>
> Jake and I have been integrating IRPGO on PS4, and we've identified 3
remaining work items.
>
> Sean, thanks for the write up. It matches very well with what we think
as well.
+ 1
> - Driver changes
>
> We'd like to make IRPGO the default on PS4. We also think that it
would be beneficial to make IRPGO the default PGO on all platforms
(coverage would continue to use FE instr as it does currently, of course).
In previous conversations (e.g. http://reviews.llvm.org/D15829) it has
come up that Apple have requirements that would prevent them from moving to
IRPGO as the default PGO, at least without a deprecation period of one or
two releases.
Sean pointed out the problematic scenario in D15829 (in plan "C"):
All existing user workflows continue to work, except for workflows that
attempt to llvm-profdata merge some old frontend profile data (e.g. they
have checked-in to version control and represents some special workload)

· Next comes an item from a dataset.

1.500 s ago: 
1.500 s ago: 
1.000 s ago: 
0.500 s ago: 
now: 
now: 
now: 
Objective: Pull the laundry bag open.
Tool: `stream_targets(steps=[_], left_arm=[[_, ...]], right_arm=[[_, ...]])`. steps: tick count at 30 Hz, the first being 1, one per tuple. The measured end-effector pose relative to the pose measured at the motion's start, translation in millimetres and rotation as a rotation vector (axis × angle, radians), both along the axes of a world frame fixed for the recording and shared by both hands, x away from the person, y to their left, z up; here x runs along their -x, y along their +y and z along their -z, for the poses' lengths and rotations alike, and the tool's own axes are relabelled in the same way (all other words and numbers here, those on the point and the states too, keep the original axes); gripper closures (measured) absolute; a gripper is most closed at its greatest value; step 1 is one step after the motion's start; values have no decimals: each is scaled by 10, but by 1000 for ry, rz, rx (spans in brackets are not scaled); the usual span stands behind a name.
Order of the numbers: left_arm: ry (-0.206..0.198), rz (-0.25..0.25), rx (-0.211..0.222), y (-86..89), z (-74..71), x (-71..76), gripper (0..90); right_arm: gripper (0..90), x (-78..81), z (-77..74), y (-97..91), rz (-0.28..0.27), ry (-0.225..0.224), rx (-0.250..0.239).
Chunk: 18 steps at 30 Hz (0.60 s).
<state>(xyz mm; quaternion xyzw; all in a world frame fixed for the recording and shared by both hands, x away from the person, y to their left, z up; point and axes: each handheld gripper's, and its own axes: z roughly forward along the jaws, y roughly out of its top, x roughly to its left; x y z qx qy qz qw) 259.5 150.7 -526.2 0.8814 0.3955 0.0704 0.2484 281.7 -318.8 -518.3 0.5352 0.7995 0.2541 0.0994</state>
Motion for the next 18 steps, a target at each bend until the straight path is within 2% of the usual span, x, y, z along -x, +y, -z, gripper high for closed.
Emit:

with the profile data from new binaries.
We can address this issue by (1) making sure llvm-profdata emits a
helpful warning when merging an FE-based profile with an IR-based one, and
(2) keeping an option to use FE instrumentation for PGO. Having (2) helps
people who can't (or don't want) to switch to IR PGO.
> I'd like to get consensus on a path forward.
> As a point of discussion, how about we make IRPGO the default on all
platforms except Apple platforms.
I'd really rather not introduce this inconsistency. I'm worried that it
might lead to Darwin becoming a second-tier platform for PGO.
Fred (CC'd) is following up with some of our internal users to check if
we can change the default behavior of -fprofile-instr-generate. He should
be able to chime in on this soon.
Sorry it took me so long.
Hi Fred,
My understanding is that you were specifically investigating whether Apple
needed compatibility for merging indexed profiles. Is that compatibility
needed? The only compelling argument I have heard to continue to expose
FEPGO is that Apple may have a compatibility requirement for merging
indexed profiles from previous compiler versions.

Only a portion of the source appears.